**WHAT THE EXERCISE ASKS**
Would you return exactly the lines below from the line with "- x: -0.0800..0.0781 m" through the line with "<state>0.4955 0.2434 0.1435", both included, and nothing else, leaving out the pictures?

:::

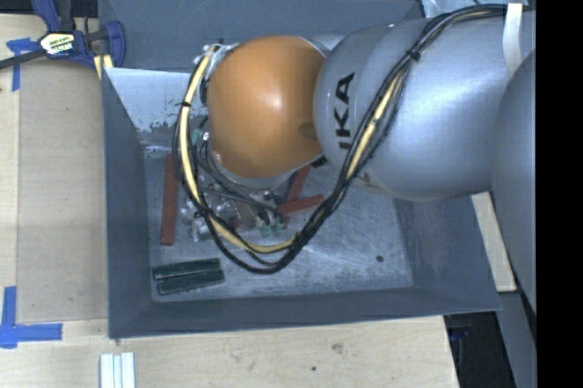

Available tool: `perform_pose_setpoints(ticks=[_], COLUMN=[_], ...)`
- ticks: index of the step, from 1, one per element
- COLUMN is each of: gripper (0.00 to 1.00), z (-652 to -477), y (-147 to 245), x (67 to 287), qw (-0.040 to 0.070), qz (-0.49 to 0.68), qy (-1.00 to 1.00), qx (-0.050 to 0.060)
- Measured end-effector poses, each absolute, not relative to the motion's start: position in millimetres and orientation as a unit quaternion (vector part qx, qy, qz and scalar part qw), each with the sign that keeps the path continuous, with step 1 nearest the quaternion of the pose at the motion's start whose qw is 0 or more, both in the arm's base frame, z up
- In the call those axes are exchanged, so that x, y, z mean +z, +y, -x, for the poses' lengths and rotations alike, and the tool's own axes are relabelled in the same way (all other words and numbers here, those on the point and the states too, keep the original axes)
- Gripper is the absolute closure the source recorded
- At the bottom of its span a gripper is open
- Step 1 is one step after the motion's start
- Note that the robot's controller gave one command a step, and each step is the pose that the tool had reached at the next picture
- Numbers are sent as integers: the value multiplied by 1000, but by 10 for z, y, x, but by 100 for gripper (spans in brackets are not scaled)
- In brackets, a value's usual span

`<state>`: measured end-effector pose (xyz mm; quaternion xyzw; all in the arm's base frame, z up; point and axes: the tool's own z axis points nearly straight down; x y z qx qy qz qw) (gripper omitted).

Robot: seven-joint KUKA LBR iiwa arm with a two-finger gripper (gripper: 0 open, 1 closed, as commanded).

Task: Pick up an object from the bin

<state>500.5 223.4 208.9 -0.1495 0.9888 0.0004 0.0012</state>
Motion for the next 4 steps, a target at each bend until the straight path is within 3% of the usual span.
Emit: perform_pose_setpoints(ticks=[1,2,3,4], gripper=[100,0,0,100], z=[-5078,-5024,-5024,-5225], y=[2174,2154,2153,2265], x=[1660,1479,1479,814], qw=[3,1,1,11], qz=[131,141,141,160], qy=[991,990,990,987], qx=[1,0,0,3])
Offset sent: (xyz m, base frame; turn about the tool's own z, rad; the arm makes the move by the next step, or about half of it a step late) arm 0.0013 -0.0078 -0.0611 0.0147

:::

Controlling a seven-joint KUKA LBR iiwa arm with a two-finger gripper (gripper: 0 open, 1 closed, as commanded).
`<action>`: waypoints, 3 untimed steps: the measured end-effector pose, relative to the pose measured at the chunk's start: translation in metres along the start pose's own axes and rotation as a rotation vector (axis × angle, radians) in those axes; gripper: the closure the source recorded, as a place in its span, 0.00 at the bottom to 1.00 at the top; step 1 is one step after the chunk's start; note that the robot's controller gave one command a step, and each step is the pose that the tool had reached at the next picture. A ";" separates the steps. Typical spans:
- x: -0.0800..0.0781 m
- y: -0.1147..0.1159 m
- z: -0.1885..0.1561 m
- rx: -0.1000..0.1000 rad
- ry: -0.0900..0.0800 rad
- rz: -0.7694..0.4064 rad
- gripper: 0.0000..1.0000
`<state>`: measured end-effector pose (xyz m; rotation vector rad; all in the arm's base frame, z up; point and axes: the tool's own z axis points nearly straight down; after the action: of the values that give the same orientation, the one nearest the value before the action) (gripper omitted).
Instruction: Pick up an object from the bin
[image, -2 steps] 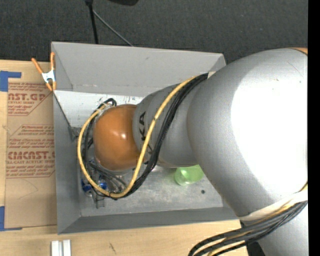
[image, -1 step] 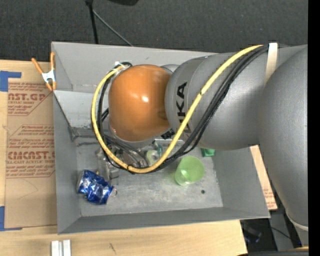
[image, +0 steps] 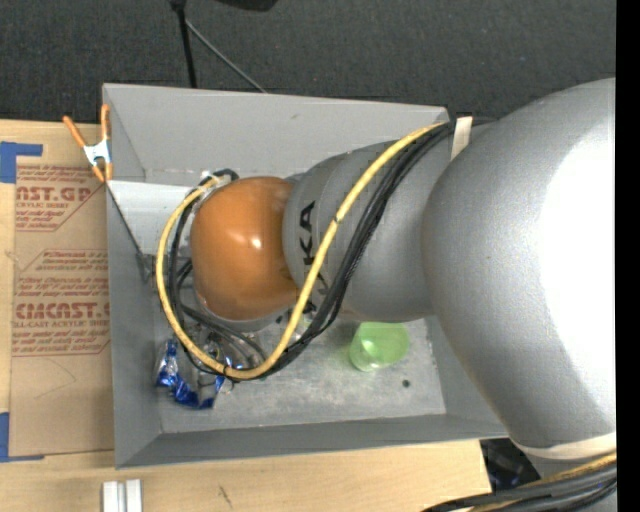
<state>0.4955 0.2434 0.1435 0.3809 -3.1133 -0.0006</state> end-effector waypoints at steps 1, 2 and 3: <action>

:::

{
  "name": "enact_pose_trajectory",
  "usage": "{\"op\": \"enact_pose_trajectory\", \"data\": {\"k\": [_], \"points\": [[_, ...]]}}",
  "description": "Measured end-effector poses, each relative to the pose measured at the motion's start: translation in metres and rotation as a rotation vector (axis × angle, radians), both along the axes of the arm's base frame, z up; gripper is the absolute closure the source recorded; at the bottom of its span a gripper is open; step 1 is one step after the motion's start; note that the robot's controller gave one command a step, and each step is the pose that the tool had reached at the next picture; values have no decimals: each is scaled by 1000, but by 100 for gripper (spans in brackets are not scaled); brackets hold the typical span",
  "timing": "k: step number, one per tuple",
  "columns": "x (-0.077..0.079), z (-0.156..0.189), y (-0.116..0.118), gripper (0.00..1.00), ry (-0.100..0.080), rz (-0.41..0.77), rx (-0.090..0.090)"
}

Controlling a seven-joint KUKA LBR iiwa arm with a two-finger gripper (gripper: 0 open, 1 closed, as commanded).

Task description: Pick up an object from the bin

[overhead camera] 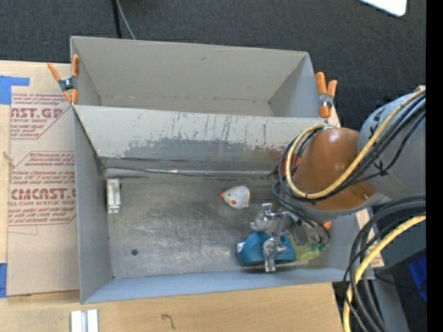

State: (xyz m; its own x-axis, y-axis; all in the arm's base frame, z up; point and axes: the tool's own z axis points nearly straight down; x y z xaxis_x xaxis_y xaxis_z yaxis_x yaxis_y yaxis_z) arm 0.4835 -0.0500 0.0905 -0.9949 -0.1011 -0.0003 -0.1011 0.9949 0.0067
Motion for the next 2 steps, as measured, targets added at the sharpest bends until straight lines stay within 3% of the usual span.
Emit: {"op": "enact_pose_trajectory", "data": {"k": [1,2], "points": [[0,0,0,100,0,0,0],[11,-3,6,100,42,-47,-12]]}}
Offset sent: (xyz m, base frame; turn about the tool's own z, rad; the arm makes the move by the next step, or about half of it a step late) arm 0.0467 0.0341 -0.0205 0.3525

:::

**SOLUTION FOR THIS EXERCISE**
- x: -0.0800..0.0781 m
- y: -0.1147..0.1159 m
- z: -0.1885..0.1561 m
- rx: -0.1000..0.1000 rad
- ry: -0.0900..0.0800 rad
- rz: -0.7694..0.4064 rad
- gripper: 0.0000..1.0000
`<state>`: measured end-effector pose (xyz m; rotation vector rad; all in the arm's base frame, z up; point and axes: the tool's own z axis points nearly straight down; after the action: of the values that give the same orientation, the one nearest the value before the action) (gripper omitted).
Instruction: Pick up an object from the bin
[image, -2 steps] 
[image, -1 step] 
[image, +0 steps] 
<state>0.4955 0.2434 0.1435 0.3809 -3.1133 -0.0006</state> end-effector waypoints at steps 1, 2 and 3: <action>

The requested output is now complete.